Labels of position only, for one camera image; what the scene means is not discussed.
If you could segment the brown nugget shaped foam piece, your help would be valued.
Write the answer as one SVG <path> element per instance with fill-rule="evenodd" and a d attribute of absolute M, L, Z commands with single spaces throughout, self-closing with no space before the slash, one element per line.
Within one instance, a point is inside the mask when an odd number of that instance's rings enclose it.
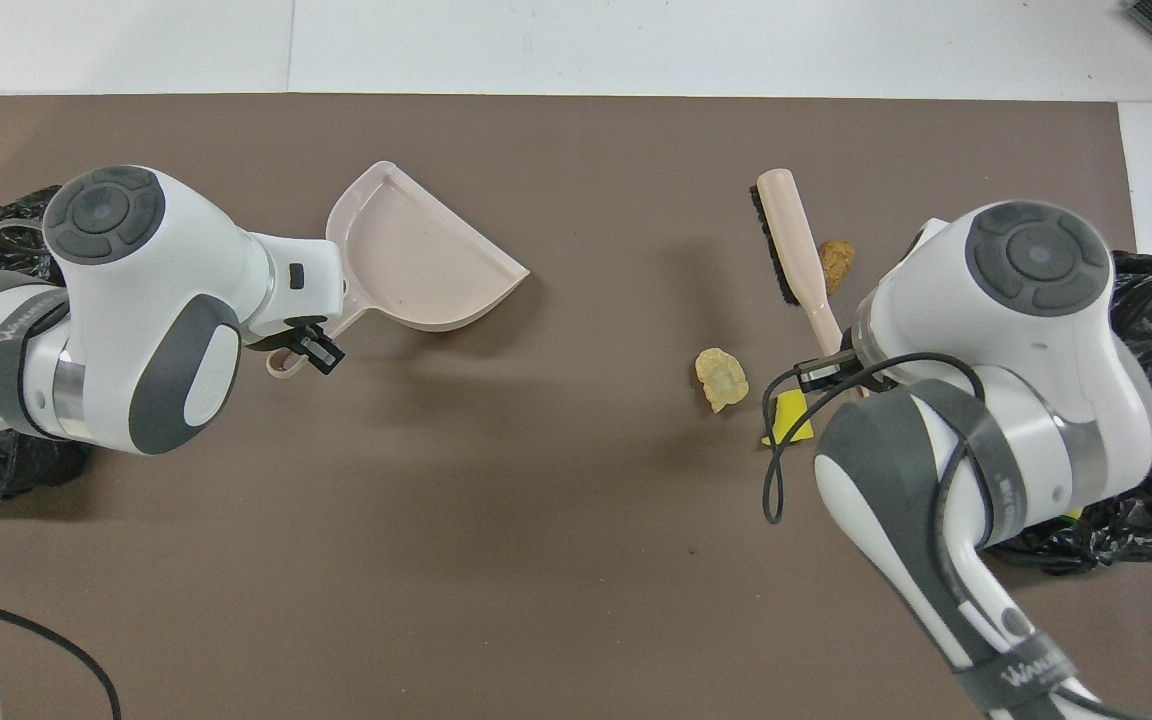
<path fill-rule="evenodd" d="M 851 242 L 846 240 L 829 240 L 817 249 L 820 270 L 823 270 L 826 293 L 832 296 L 838 291 L 838 287 L 844 283 L 846 275 L 850 273 L 855 263 L 856 250 Z"/>

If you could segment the pale cream foam piece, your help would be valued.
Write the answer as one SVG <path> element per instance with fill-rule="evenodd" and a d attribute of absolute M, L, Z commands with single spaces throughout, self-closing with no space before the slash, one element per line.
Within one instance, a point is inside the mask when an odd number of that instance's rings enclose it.
<path fill-rule="evenodd" d="M 704 348 L 695 357 L 694 370 L 712 414 L 721 414 L 723 407 L 738 404 L 748 397 L 745 370 L 722 348 Z"/>

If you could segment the brown table mat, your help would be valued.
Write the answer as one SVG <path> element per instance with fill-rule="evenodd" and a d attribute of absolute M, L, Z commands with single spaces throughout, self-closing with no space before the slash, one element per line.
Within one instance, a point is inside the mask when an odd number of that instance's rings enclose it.
<path fill-rule="evenodd" d="M 852 313 L 929 218 L 1071 209 L 1134 247 L 1115 105 L 649 97 L 0 97 L 0 202 L 105 165 L 316 237 L 391 160 L 530 270 L 479 323 L 367 314 L 333 374 L 247 354 L 159 457 L 0 503 L 0 607 L 86 647 L 126 720 L 980 720 L 785 456 L 817 342 L 748 194 L 799 182 Z M 740 361 L 712 414 L 694 361 Z"/>

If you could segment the beige hand brush black bristles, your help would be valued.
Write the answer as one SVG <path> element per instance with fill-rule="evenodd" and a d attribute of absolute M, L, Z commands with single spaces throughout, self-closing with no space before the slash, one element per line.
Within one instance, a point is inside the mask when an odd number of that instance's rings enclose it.
<path fill-rule="evenodd" d="M 812 329 L 819 355 L 844 351 L 844 331 L 829 305 L 826 273 L 791 170 L 764 170 L 750 188 L 782 300 L 797 306 Z"/>

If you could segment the yellow sponge with green layer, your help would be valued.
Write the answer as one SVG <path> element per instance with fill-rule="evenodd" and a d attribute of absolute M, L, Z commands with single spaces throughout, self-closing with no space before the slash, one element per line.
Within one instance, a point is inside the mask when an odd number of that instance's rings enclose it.
<path fill-rule="evenodd" d="M 806 418 L 808 409 L 809 406 L 804 392 L 801 392 L 799 389 L 788 389 L 778 393 L 776 397 L 774 397 L 774 401 L 772 402 L 772 430 L 774 433 L 774 441 L 776 441 L 776 444 L 783 444 L 786 441 L 788 430 L 794 429 L 795 424 L 799 423 L 799 420 L 803 420 L 803 423 L 801 423 L 799 427 L 797 427 L 794 434 L 791 434 L 791 444 L 805 441 L 805 439 L 812 439 L 814 437 L 812 420 Z"/>

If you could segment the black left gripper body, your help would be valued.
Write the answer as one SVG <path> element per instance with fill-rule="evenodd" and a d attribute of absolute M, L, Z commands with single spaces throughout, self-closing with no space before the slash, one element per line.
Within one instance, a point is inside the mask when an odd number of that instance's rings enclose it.
<path fill-rule="evenodd" d="M 321 318 L 287 318 L 287 328 L 270 338 L 248 342 L 248 348 L 259 353 L 271 353 L 279 348 L 289 348 L 294 354 L 302 354 L 306 343 L 316 343 L 321 334 Z"/>

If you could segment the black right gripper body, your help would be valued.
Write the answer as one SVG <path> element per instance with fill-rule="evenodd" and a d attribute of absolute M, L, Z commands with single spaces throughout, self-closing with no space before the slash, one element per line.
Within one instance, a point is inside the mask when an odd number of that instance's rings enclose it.
<path fill-rule="evenodd" d="M 864 389 L 867 393 L 881 393 L 899 387 L 899 382 L 890 378 L 887 370 L 872 370 L 876 361 L 869 361 L 861 356 L 851 340 L 842 341 L 841 350 L 847 355 L 847 359 L 841 365 L 844 378 L 861 376 L 858 389 Z"/>

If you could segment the beige plastic dustpan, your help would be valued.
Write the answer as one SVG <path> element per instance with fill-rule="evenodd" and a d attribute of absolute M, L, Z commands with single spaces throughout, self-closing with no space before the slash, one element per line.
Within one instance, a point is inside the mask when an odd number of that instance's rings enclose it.
<path fill-rule="evenodd" d="M 415 331 L 456 331 L 488 313 L 529 275 L 392 161 L 372 164 L 335 200 L 323 240 L 264 236 L 260 242 L 276 273 L 266 314 L 282 323 L 321 318 L 338 346 L 367 313 Z M 303 366 L 312 365 L 289 348 L 271 351 L 266 361 L 276 378 Z"/>

---------------

Assignment:
The last part of the records is the answer, beginning at the line that holds "If you could segment the black right" and including the final line, repeated exactly.

Exercise output:
If you could segment the black right gripper body, your help would be valued.
Write the answer as one SVG <path> element per instance with fill-rule="evenodd" and a d attribute of absolute M, L, Z commands with single spaces throughout, self-closing with no space before the slash, one element per line.
Within one instance, a point is inside the mask when an odd number of that instance's rings enclose it.
<path fill-rule="evenodd" d="M 864 389 L 867 393 L 881 393 L 899 387 L 899 382 L 890 378 L 887 370 L 872 370 L 876 361 L 869 361 L 861 356 L 851 340 L 842 341 L 841 350 L 847 355 L 847 359 L 841 365 L 844 378 L 861 376 L 858 389 Z"/>

If you could segment the beige plastic dustpan, your help would be valued.
Write the answer as one SVG <path> element per instance with fill-rule="evenodd" and a d attribute of absolute M, L, Z commands with single spaces throughout, self-closing with no space before the slash, one element per line.
Within one instance, a point is inside the mask when an odd number of that instance's rings enclose it.
<path fill-rule="evenodd" d="M 415 331 L 456 331 L 488 313 L 529 275 L 392 161 L 372 164 L 335 200 L 323 240 L 264 236 L 260 242 L 276 273 L 266 314 L 282 323 L 321 318 L 338 346 L 367 313 Z M 303 366 L 312 365 L 289 348 L 271 351 L 266 361 L 276 378 Z"/>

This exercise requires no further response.